WHAT YOU WILL DO: Everything in the data except the pictures belongs in your answer, copied exactly.

[Start of Attachment]

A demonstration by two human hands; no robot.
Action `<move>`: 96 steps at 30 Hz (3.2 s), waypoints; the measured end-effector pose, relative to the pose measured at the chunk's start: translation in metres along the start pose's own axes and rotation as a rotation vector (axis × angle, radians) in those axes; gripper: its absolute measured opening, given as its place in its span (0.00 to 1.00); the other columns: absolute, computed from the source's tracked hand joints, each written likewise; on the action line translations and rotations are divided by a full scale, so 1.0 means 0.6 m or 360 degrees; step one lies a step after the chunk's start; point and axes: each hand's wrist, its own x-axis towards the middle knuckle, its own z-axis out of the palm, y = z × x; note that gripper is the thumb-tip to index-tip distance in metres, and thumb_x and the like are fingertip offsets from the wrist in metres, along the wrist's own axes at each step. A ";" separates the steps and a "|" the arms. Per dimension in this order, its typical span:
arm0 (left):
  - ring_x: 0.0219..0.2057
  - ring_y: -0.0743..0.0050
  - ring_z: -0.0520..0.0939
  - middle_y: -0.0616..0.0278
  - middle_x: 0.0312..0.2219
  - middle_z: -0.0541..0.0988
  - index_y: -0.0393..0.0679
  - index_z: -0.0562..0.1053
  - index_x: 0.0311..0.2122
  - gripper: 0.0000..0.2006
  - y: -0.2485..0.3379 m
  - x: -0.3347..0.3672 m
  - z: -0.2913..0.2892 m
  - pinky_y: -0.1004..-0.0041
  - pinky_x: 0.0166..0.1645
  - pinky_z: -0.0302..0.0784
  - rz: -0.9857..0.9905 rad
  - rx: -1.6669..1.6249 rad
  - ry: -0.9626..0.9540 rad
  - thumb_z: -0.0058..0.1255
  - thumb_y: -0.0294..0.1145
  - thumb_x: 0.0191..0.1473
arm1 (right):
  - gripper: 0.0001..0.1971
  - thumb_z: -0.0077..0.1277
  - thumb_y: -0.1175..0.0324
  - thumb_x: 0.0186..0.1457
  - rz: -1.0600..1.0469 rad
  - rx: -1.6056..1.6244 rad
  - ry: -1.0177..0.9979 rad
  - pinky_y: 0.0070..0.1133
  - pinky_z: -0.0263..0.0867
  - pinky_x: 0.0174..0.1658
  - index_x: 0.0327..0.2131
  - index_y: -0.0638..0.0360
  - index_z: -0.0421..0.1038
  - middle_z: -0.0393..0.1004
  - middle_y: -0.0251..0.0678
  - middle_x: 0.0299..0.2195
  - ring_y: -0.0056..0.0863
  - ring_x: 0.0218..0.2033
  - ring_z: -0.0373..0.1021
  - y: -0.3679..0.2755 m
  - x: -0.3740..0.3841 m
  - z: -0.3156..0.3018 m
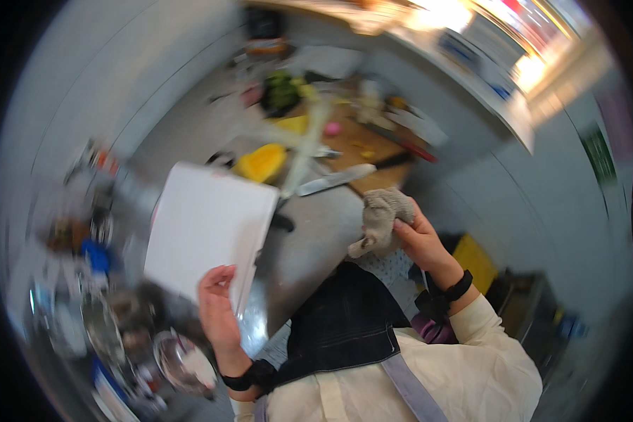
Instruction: The person frosts a cake with white cream using a spatula, smooths the sides and top, and then cleans a small tray with a cloth at a sink.
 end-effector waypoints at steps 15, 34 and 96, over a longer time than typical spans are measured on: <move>0.47 0.66 0.72 0.61 0.48 0.67 0.49 0.58 0.54 0.19 -0.144 -0.381 0.709 0.61 0.47 0.75 -0.1503 -0.0185 -0.2518 0.38 0.38 0.58 | 0.26 0.52 0.68 0.51 -0.0384 -0.1686 0.1394 0.26 0.60 0.49 0.54 0.57 0.58 0.65 0.42 0.47 0.37 0.49 0.62 0.006 -0.720 -0.145; 0.54 0.49 0.65 0.49 0.56 0.60 0.41 0.53 0.59 0.35 -0.301 -1.229 1.455 0.64 0.56 0.62 0.1061 0.0471 -0.3564 0.49 0.37 0.45 | 0.28 0.50 0.67 0.51 0.0230 -0.2509 0.3061 0.33 0.50 0.58 0.57 0.50 0.56 0.52 0.34 0.60 0.37 0.59 0.52 -0.108 -1.554 -0.448; 0.44 0.70 0.72 0.64 0.44 0.70 0.43 0.64 0.50 0.18 -0.407 -1.277 1.309 0.72 0.48 0.68 -0.2342 -0.0260 -0.2721 0.37 0.42 0.60 | 0.21 0.38 0.58 0.59 -0.0807 0.0331 0.2920 0.20 0.58 0.45 0.48 0.63 0.65 0.70 0.36 0.40 0.24 0.40 0.64 0.073 -1.397 -0.712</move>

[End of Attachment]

RESULT OF THIS TASK:
A demonstration by two human hands; no robot.
Action `<move>`: 96 steps at 30 Hz (3.2 s), waypoints; the measured end-effector pose, relative to the pose measured at the chunk's start: translation in metres along the start pose's own axes and rotation as a rotation vector (axis × angle, radians) in those axes; gripper: its absolute measured opening, given as its place in its span (0.00 to 1.00); the other columns: absolute, computed from the source's tracked hand joints, each written likewise; on the action line translations and rotations are divided by a full scale, so 1.0 means 0.6 m or 360 degrees; step one lies a step after the chunk's start; point and axes: each hand's wrist, its own x-axis towards the middle knuckle, its own z-axis out of the palm, y = z × x; note that gripper is the thumb-tip to index-tip distance in metres, and thumb_x and the like are fingertip offsets from the wrist in metres, along the wrist's own axes at each step. A ";" separates the steps and a "|" the arms. Per dimension in this order, its typical span:
arm0 (left):
  - ring_x: 0.0219..0.2057
  - ring_y: -0.0743..0.0050
  - ring_z: -0.0520..0.0939
  - middle_y: -0.0616..0.0278
  - middle_x: 0.0312..0.2219
  - middle_z: -0.0541..0.0988
  - index_y: -0.0393..0.0679
  - index_z: -0.0562..0.1053
  - index_x: 0.0311..0.2122
  - gripper: 0.0000..0.2006
  - y: -0.2485..0.3379 m
  - x: -0.3347..0.3672 m
  - z: -0.2913..0.2892 m
  - pinky_y: -0.1004..-0.0041
  - pinky_x: 0.0166..0.1645
  - pinky_z: -0.0302..0.0784
  - rz: -0.9857..0.9905 rad
  - rx: -1.6669..1.6249 rad
  - ry: -0.9626..0.9540 rad
  - thumb_z: -0.0058..0.1255
  - thumb_y: -0.0294..0.1145
  - thumb_x: 0.0191..0.1473
arm1 (right):
  - gripper: 0.0001..0.1971
  - thumb_z: -0.0077..0.1277
  - thumb_y: -0.1175..0.0324
  - thumb_x: 0.0186..0.1457
  - rz: -1.0600..1.0469 rad
  - rx: -1.6056..1.6244 rad
  - ry: -1.0177..0.9979 rad
  - pinky_y: 0.0070..0.1133
  - pinky_z: -0.0263..0.0867
  - pinky_x: 0.0174..0.1658
  - index_x: 0.0327..0.2131
  - index_y: -0.0638..0.0360
  - index_z: -0.0421..0.1038
  - middle_z: -0.0393..0.1004
  - middle_y: -0.0251..0.0678
  - middle_x: 0.0299..0.2195
  - ring_y: -0.0056..0.0863
  - ring_x: 0.0218..0.2033
  - ring_z: -0.0373..0.1021
  - y: -0.3679..0.2755 m
  - x: -0.3740..0.3841 m
  - z: -0.3156..0.3018 m
Instruction: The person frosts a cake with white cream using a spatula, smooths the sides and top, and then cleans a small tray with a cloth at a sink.
 end-effector waypoints at steps 15, 34 and 96, over a longer time than typical spans are measured on: <move>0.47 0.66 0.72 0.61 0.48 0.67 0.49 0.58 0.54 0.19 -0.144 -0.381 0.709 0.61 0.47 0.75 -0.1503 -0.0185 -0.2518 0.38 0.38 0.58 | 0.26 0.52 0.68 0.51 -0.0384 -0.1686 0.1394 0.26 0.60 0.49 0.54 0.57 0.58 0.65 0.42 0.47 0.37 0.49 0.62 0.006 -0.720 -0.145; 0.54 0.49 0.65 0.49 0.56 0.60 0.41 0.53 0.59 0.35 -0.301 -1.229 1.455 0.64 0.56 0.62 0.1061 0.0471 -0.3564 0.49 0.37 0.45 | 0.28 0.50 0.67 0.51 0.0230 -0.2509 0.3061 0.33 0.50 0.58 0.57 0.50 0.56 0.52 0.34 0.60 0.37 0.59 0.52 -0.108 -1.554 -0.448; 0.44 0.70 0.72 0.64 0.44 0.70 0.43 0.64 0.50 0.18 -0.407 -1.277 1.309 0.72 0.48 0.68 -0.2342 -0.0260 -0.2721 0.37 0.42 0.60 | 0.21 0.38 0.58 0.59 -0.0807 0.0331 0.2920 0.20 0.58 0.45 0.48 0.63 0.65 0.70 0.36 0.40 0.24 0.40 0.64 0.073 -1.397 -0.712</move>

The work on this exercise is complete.